#### EXERCISE:
Copy out the material in full. Leave every line as it is.

───── COLLECTED MATERIAL ─────

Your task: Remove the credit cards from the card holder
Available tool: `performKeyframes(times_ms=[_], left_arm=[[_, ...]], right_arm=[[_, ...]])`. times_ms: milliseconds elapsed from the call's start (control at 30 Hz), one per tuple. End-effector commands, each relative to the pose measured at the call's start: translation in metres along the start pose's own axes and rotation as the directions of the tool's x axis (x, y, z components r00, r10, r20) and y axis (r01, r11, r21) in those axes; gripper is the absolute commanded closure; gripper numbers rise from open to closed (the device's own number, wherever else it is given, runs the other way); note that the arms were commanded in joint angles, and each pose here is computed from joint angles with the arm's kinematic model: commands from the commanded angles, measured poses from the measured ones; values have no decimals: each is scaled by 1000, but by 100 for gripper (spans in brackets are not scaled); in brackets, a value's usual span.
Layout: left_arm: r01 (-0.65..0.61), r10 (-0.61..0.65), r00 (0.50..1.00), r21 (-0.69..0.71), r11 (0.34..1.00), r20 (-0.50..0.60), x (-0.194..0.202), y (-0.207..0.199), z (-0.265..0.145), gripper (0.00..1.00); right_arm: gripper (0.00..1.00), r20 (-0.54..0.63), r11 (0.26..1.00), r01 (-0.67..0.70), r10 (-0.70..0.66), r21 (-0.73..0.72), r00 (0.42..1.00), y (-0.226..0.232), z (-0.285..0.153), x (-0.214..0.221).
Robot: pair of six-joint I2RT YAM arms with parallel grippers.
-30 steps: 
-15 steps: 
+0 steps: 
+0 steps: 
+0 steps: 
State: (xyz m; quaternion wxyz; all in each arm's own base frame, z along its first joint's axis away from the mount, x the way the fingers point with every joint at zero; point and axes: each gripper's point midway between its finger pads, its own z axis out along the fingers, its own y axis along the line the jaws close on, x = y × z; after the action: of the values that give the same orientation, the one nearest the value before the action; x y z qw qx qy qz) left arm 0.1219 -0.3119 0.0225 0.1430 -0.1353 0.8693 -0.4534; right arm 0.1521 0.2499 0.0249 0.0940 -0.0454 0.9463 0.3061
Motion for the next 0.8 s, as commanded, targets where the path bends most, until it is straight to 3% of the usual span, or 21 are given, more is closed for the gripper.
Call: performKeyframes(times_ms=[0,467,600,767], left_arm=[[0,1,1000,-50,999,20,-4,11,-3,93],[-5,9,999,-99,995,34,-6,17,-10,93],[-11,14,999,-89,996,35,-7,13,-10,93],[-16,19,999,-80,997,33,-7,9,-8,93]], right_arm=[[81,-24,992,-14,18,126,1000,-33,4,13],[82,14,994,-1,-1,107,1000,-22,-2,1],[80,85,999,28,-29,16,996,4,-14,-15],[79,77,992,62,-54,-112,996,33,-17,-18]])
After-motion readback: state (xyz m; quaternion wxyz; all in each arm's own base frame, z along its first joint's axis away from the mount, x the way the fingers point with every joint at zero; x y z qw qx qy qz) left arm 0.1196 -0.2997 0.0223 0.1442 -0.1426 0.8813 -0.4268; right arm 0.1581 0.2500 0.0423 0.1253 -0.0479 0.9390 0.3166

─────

#### WRITTEN SOLUTION:
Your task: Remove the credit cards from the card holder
Available tool: `performKeyframes(times_ms=[_], left_arm=[[_, ...]], right_arm=[[_, ...]])`. times_ms: milliseconds elapsed from the call's start (control at 30 Hz), one per tuple. End-effector commands, each relative to the pose measured at the call's start: translation in metres along the start pose's own axes and rotation as the directions of the tool's x axis (x, y, z components r00, r10, r20) and y axis (r01, r11, r21) in those axes; gripper is the absolute commanded closure; gripper numbers rise from open to closed (the device's own number, wherever else it is given, runs the other way); note that the arms were commanded in joint angles, and each pose here is computed from joint angles with the arm's kinematic model: commands from the commanded angles, measured poses from the measured ones; values have no decimals: each is scaled by 1000, but by 100 for gripper (spans in brackets are not scaled); in brackets, a value's usual span.
Layout: left_arm: r01 (-0.65..0.61), r10 (-0.61..0.65), r00 (0.50..1.00), r21 (-0.69..0.71), r11 (0.34..1.00), r20 (-0.50..0.60), x (-0.194..0.202), y (-0.207..0.199), z (-0.265..0.145), gripper (0.00..1.00); right_arm: gripper (0.00..1.00), r20 (-0.54..0.63), r11 (0.26..1.00), r01 (-0.67..0.70), r10 (-0.70..0.66), r21 (-0.73..0.72), r00 (0.42..1.00), y (-0.226..0.232), z (-0.285..0.153), x (-0.214..0.221).
Robot: pair of six-joint I2RT YAM arms with parallel grippers.
-30 steps: 
-15 steps: 
+0 steps: 
+0 steps: 
+0 steps: 
State: (xyz m; quaternion wxyz; all in each arm's own base frame, z along its first joint's axis away from the mount, x the way the fingers point with every joint at zero; point and axes: each gripper's point midway between its finger pads, its own z axis out along the fingers, its own y axis along the line the jaws close on, x = y × z; after the action: of the values that give the same orientation, the one nearest the value before the action; x y z qw qx qy qz) left arm 0.1219 -0.3119 0.0225 0.1430 -0.1353 0.8693 -0.4534; right arm 0.1521 0.2499 0.0249 0.0940 -0.0454 0.9463 0.3061
Motion for the next 0.8 s, as commanded, targets where the path bends most, until it is straight to 3% of the usual span, or 21 are given, more is closed for the gripper.
Call: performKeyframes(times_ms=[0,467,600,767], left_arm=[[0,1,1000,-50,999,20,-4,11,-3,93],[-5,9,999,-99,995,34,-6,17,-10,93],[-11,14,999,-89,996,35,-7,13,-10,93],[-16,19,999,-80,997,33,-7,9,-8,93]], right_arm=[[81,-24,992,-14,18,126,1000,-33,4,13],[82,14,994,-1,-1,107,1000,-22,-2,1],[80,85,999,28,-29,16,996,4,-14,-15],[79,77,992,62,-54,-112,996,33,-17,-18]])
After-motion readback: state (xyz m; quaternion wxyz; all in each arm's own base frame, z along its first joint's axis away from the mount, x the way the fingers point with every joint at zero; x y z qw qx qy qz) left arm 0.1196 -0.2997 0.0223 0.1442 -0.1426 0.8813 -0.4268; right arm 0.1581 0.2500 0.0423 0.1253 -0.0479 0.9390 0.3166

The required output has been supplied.